• _What is being asked_
Where a picture occurs in the data, omit it, and copy all remaining data exactly.

• _Supplied information_

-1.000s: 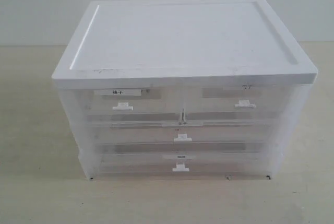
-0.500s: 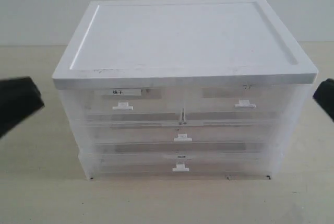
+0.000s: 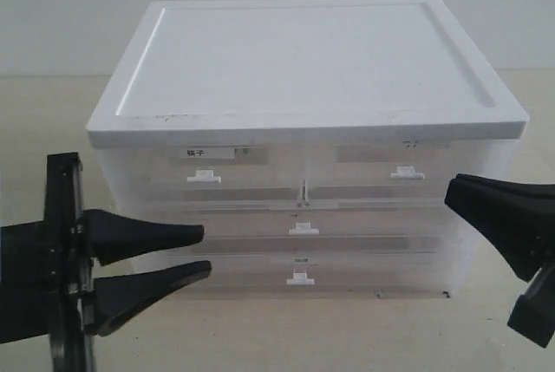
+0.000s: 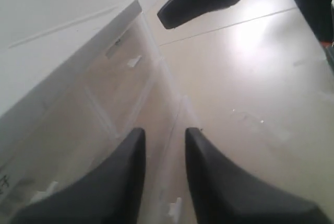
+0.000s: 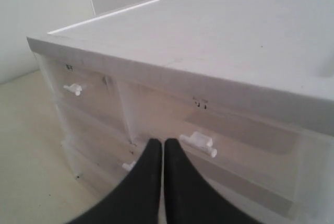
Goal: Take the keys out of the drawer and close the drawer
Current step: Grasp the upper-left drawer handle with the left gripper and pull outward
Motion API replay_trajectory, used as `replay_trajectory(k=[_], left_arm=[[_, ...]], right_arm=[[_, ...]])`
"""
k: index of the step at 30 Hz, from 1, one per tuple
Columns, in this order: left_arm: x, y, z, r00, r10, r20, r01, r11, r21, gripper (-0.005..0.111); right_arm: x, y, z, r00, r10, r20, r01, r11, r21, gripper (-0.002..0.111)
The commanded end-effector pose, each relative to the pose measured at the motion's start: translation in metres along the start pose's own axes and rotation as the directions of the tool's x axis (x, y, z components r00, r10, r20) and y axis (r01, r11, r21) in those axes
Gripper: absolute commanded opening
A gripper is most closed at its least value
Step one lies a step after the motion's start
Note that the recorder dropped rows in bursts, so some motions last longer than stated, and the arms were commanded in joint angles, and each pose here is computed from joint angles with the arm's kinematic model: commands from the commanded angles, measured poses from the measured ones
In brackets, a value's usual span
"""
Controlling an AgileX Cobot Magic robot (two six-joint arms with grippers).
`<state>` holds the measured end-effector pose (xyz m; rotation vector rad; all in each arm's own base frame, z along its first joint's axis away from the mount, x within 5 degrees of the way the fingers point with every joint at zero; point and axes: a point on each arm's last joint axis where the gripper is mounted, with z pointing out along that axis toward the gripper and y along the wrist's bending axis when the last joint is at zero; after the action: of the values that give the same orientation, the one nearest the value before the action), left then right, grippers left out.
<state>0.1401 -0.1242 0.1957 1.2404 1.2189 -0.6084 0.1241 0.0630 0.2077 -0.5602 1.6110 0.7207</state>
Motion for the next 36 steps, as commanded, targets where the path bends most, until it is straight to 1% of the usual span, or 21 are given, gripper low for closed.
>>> replay_trajectory(k=[1, 2, 4, 6, 8, 13, 14, 15, 17, 18, 22, 26, 28, 31, 33, 34, 36], left_arm=[[0.009, 0.009, 0.016, 0.975, 0.208, -0.084, -0.213, 0.976, -0.055, 0.042], [0.012, 0.01, 0.018, 0.955, 0.27, -0.123, -0.278, 0.96, -0.046, 0.042], [0.016, 0.012, 0.02, 0.918, 0.353, -0.182, -0.366, 0.93, -0.043, 0.042], [0.015, 0.016, 0.021, 0.892, 0.398, -0.213, -0.422, 0.903, -0.08, 0.042], [0.014, 0.017, 0.022, 0.864, 0.451, -0.224, -0.48, 0.872, -0.095, 0.042], [0.012, 0.013, 0.025, 0.733, 0.641, -0.227, -0.664, 0.748, -0.03, 0.042], [0.013, 0.013, 0.025, 0.711, 0.665, -0.229, -0.686, 0.727, -0.019, 0.042], [0.013, 0.014, 0.026, 0.699, 0.677, -0.232, -0.699, 0.715, -0.018, 0.042], [0.014, 0.017, 0.027, 0.694, 0.675, -0.25, -0.702, 0.711, -0.03, 0.042], [0.015, 0.018, 0.028, 0.68, 0.687, -0.256, -0.715, 0.698, -0.026, 0.042], [0.018, 0.021, 0.031, 0.602, 0.753, -0.267, -0.784, 0.621, -0.016, 0.042], [0.023, 0.027, 0.031, 0.563, 0.755, -0.337, -0.808, 0.588, -0.033, 0.039], [0.024, 0.031, 0.029, 0.555, 0.741, -0.378, -0.811, 0.582, -0.05, 0.038], [0.022, 0.033, 0.029, 0.558, 0.74, -0.376, -0.814, 0.575, -0.076, 0.036], [0.021, 0.032, 0.03, 0.553, 0.75, -0.364, -0.819, 0.569, -0.072, 0.035], [0.022, 0.032, 0.03, 0.553, 0.748, -0.367, -0.818, 0.571, -0.069, 0.033], [0.024, 0.031, 0.03, 0.554, 0.744, -0.373, -0.813, 0.581, -0.049, 0.024]], right_arm=[[-0.001, -0.002, 0.002, 1.0, -0.011, 0.009, 0.011, 1.0, -0.007, 0.0], [-0.001, -0.002, 0.002, 1.0, -0.011, 0.007, 0.012, 1.0, -0.005, 0.0], [0.0, -0.003, 0.002, 1.0, -0.011, -0.002, 0.011, 1.0, 0.004, 0.0], [0.0, -0.003, 0.002, 1.0, -0.011, -0.007, 0.012, 1.0, 0.009, 0.0], [0.0, -0.003, 0.002, 1.0, -0.011, -0.007, 0.012, 1.0, 0.009, 0.0], [0.0, -0.004, 0.002, 1.0, -0.011, -0.009, 0.012, 1.0, 0.012, 0.0], [0.001, -0.004, 0.002, 1.0, -0.011, -0.011, 0.012, 1.0, 0.013, 0.0], [0.001, -0.004, 0.002, 1.0, -0.011, -0.011, 0.012, 1.0, 0.013, 0.0], [0.001, -0.004, 0.002, 1.0, -0.011, -0.011, 0.012, 1.0, 0.013, 0.0], [0.001, -0.004, 0.002, 1.0, -0.011, -0.011, 0.012, 1.0, 0.013, 0.0], [0.001, -0.004, 0.002, 1.0, -0.01, -0.011, 0.01, 1.0, 0.013, 0.0], [0.001, -0.004, 0.002, 1.0, -0.008, -0.011, 0.008, 1.0, 0.013, 0.0], [0.001, -0.004, 0.002, 1.0, -0.008, -0.011, 0.008, 1.0, 0.013, 0.0], [0.001, -0.004, 0.002, 1.0, -0.008, -0.011, 0.008, 1.0, 0.013, 0.0], [0.001, -0.004, 0.002, 1.0, -0.008, -0.011, 0.008, 1.0, 0.013, 0.0], [0.001, -0.004, 0.002, 1.0, -0.008, -0.011, 0.008, 1.0, 0.013, 0.0], [0.001, -0.004, 0.002, 1.0, -0.008, -0.011, 0.008, 1.0, 0.013, 0.0]])
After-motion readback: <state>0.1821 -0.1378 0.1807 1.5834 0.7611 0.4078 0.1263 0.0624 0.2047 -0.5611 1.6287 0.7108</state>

• _Written solution_
-1.000s: 
-0.500s: 
+0.000s: 
+0.000s: 
+0.000s: 
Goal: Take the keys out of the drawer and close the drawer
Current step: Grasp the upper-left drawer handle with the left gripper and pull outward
Motion API replay_trajectory, used as `replay_trajectory(k=[_], left_arm=[[_, ...]], right_arm=[[_, ...]])`
"""
k: index of the step at 30 Hz, from 1, one per tuple
Columns, in this order: left_arm: x, y, z, r00, r10, r20, r01, r11, r21, gripper (-0.005..0.111); right_arm: x, y, z, r00, r10, r20, r01, r11, r21, gripper (-0.002..0.111)
The commanded end-effector pose, each relative to the pose measured at the motion's start: translation in metres along the start pose's own axes and rotation as the directions of the tool's x axis (x, y, z components r00, r10, r20) and y axis (r01, r11, r21) in those axes
Gripper: absolute commanded opening
A gripper is most closed at its least value
Step one lies a step after the motion's start
Note that the recorder dropped rows in bursts, so some motions last longer than stated, and the arms were commanded in joint angles, and each pose here is computed from joint angles with the arm's kinematic model: commands from the commanded angles, measured poses from the measured ones
In brackets, a value's usual span
"""
Controlling an AgileX Cobot Magic robot (two six-joint arms with grippers).
`<state>` holds the measured end-effector pose (xyz m; rotation vector rad; all in each arm's own base frame, z along its first joint's axis away from the mount, x within 5 degrees of the way the fingers point with every joint at zero; point and axes: a point on each arm's last joint axis where the gripper is mounted, with z pointing out along that axis toward the gripper and y along the wrist's bending axis when the last joint is at zero; after the action: of the values that give the same orientation, the one nearest the value before the action), left then right, grippers left out.
<state>0.1401 -0.1242 0.1957 1.2404 1.2189 -0.6084 0.1241 0.0630 0.2077 -0.5602 1.6110 0.7207</state>
Motion for the next 36 steps, as commanded, targets where the path bends most, until it is straight to 1% of the usual span, or 21 are given, gripper low for closed.
>>> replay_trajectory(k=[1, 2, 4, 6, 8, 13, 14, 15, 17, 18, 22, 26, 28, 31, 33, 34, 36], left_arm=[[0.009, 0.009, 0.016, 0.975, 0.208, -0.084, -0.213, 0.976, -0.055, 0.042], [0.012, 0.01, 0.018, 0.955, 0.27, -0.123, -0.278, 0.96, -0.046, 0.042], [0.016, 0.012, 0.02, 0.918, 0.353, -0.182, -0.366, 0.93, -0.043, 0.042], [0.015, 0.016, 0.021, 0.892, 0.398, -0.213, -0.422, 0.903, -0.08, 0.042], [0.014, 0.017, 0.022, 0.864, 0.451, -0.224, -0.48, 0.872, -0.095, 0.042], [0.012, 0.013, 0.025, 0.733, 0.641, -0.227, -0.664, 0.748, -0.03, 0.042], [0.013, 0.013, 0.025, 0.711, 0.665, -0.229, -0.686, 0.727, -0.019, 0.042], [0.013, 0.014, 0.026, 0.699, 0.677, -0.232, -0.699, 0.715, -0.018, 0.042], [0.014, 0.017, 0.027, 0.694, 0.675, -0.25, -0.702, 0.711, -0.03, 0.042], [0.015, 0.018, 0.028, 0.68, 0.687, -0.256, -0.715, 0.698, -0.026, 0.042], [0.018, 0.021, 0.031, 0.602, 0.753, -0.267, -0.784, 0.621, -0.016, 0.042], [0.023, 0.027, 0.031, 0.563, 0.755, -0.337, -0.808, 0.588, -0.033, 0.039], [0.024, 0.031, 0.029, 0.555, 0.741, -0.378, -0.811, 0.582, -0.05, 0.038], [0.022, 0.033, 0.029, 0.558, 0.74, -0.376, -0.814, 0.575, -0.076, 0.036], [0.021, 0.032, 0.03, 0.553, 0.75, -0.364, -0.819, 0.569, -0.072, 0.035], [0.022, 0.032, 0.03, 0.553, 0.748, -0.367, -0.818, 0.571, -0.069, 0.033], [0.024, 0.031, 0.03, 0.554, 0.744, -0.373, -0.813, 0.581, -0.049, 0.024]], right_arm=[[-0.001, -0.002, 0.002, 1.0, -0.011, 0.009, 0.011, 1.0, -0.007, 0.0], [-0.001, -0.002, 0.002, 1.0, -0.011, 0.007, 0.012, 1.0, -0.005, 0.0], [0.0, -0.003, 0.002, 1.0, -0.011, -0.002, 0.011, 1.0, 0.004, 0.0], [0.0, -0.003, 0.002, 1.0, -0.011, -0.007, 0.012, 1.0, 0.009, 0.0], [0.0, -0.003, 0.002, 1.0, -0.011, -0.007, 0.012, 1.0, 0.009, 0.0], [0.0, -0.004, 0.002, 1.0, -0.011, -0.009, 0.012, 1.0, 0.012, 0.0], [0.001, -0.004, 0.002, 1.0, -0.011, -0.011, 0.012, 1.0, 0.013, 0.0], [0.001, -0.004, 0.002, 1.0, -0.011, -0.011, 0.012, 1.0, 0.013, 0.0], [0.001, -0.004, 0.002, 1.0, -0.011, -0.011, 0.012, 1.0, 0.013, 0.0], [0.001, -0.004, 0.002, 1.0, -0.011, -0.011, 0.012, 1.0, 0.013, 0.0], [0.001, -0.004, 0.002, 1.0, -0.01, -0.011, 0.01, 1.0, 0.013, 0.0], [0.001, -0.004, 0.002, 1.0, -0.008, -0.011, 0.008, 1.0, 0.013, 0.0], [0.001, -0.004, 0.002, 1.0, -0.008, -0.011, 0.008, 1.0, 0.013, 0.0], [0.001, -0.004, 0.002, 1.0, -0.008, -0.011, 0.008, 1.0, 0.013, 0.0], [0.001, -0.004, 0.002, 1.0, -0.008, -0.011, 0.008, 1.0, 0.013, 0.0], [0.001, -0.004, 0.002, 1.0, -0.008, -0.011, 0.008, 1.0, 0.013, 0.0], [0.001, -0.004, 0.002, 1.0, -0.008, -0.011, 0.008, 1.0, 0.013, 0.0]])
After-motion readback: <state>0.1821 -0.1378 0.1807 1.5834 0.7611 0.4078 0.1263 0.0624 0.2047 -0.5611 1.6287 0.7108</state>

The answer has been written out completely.